> _Exercise goal_: From the data underneath, reproduce exactly the stretch that begins at the line with "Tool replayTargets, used" and ends after the line with "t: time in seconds".

> _Data in this exercise_:
- - -
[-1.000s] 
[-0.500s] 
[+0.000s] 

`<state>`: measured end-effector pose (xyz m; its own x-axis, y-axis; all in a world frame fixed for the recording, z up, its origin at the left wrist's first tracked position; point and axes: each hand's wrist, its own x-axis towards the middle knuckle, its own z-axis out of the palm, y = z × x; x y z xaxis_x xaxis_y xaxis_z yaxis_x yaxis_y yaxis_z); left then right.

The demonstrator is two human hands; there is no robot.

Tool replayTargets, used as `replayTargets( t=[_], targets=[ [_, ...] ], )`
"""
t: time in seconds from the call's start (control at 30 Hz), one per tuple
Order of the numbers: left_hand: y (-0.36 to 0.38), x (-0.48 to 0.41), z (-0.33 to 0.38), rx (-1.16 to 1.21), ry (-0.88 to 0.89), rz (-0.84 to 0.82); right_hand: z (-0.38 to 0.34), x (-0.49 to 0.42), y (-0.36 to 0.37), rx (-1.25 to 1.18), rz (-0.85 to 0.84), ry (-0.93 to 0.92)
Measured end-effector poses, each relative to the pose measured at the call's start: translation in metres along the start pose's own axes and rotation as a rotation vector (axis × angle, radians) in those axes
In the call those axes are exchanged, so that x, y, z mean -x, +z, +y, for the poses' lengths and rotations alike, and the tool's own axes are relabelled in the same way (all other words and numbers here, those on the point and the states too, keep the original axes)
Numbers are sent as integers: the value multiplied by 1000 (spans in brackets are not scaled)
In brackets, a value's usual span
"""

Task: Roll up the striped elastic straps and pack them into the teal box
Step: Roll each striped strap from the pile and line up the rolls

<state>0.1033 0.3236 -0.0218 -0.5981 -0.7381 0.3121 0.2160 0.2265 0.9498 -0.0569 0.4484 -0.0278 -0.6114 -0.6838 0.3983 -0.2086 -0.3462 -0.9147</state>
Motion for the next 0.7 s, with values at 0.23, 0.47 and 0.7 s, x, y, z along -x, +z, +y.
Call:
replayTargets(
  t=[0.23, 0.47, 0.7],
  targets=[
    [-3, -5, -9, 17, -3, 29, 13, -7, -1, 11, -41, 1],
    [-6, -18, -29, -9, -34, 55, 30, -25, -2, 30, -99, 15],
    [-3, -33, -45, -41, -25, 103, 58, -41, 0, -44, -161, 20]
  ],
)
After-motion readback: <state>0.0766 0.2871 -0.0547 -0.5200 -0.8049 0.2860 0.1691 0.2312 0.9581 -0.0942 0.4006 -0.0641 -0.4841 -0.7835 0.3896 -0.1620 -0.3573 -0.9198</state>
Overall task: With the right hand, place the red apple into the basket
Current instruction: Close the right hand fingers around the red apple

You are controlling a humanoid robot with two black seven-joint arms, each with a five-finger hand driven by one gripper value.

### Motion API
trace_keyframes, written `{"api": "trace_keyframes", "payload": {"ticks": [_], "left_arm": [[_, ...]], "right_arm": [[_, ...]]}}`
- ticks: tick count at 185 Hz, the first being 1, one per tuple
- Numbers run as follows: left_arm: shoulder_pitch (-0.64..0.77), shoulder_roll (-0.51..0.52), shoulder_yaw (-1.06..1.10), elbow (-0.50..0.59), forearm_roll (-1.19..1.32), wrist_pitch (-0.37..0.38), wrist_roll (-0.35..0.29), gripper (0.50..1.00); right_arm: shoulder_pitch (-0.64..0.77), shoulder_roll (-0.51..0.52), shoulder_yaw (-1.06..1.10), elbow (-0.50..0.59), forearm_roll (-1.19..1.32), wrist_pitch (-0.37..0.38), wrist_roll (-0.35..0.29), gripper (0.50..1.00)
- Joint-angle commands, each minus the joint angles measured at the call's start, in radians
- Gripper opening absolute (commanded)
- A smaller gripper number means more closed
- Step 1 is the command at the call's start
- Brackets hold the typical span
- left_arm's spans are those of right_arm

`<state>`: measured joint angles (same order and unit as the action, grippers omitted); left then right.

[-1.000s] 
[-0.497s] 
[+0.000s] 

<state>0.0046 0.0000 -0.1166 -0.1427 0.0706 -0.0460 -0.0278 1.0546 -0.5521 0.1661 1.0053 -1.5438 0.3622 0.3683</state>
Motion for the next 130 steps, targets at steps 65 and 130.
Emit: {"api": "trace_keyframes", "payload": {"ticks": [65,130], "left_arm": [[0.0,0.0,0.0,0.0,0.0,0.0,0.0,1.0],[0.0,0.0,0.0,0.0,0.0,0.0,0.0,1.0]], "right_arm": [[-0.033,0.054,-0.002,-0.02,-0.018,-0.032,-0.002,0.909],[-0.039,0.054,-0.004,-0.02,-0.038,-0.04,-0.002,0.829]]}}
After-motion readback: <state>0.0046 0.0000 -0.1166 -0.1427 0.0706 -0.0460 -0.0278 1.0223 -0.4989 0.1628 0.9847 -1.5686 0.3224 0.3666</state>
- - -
> _Worked solution_:
Tool replayTargets, used as `replayTargets( t=[_], targets=[ [_, ...] ], )`
"""
t: time in seconds from the call's start (control at 30 Hz), one per tuple

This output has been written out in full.